The minimal facts approach identifies facts surrounding Easter Sunday that nearly everyone—including the vast majority of secular historians—agrees upon. When I say “vast majority” that’s exactly what I mean: Habermas reviewed 2,200 articles related to the resurrection, written in English, German, or French, by a wide variety of scholars since 1975, and for each of these facts, nearly all agree upon the following, with the exception of the empty tomb, which enjoys a mere 75 percent of acceptance among scholars. (Don’t worry: as I say in my presentation, that the disciples found an empty tomb, especially given the historicity of Jesus’ burial in a tomb, is, from my perspective, a no-brainer.)

How one numbers and divides up these “minimal facts” varies from one person to another. In my class, I laid them out as follows (click to enlarge):

minimal_facts

As I explain in my video, we arrive at these facts, in part, by treating the documents that make up the New Testament merely as ancient historical documents, without any commitment to their inspiration by the Holy Spirit—not to mention a belief in their infallibility or inerrancy.

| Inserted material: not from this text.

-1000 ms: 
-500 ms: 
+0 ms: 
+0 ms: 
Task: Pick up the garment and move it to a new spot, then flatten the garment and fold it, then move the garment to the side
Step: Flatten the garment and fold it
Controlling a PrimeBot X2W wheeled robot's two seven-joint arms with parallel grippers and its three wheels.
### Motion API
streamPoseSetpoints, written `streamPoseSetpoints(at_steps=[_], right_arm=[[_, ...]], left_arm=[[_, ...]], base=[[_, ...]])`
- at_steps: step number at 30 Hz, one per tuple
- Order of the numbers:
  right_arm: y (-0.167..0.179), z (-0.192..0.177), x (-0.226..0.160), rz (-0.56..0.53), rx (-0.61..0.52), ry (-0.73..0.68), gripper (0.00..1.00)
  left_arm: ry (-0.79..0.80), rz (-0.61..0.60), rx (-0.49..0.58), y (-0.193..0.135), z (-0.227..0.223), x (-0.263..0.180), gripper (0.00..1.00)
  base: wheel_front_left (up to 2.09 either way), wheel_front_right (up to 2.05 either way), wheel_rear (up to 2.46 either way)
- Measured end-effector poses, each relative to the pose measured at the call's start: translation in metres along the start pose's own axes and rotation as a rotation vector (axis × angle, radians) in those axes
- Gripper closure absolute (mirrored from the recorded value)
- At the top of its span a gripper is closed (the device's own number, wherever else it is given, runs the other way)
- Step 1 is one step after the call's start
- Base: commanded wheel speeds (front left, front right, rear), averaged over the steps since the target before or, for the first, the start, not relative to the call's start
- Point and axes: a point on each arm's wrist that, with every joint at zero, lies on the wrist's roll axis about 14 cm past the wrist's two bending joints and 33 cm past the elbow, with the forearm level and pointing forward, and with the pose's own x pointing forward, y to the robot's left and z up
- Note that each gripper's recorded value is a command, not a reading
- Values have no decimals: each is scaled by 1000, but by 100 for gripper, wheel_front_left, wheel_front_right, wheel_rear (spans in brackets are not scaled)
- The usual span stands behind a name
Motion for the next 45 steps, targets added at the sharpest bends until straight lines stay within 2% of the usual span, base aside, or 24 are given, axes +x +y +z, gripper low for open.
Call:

Notice Fact #4: I’m not asserting that historians believe the disciples saw the risen Lord, only that they sincerely believed they did. Regarding Facts #5 and 6, my point is that we can know from history that both James and Paul were “hostile witnesses”: people who disbelieved or opposed Christianity and, upon having an encounter with a person whom they believed was the resurrected Jesus, dramatically changed their lives, such that both were martyred for their faith.

In Part 1, I only covered the first three facts. As I told my class, these are not the most interesting. In fact, as scripture makes clear, only one disciple that we know of—the “beloved disciple,” or John—comes to faith on the basis of Fact #3, the discovery of the empty tomb. Nevertheless, in order to refute alternative theories that purport to explain Easter Sunday and its aftermath, we have to understand these first four facts. (Please note: Facts #5 and 6 could fall under #4. Fact #2—that Jesus was buried—could be implied by Fact #3. You get the idea.)

Enjoy! If you have a chance to watch the video (or listen to the MP3) and can offer feedback, I’d appreciate it.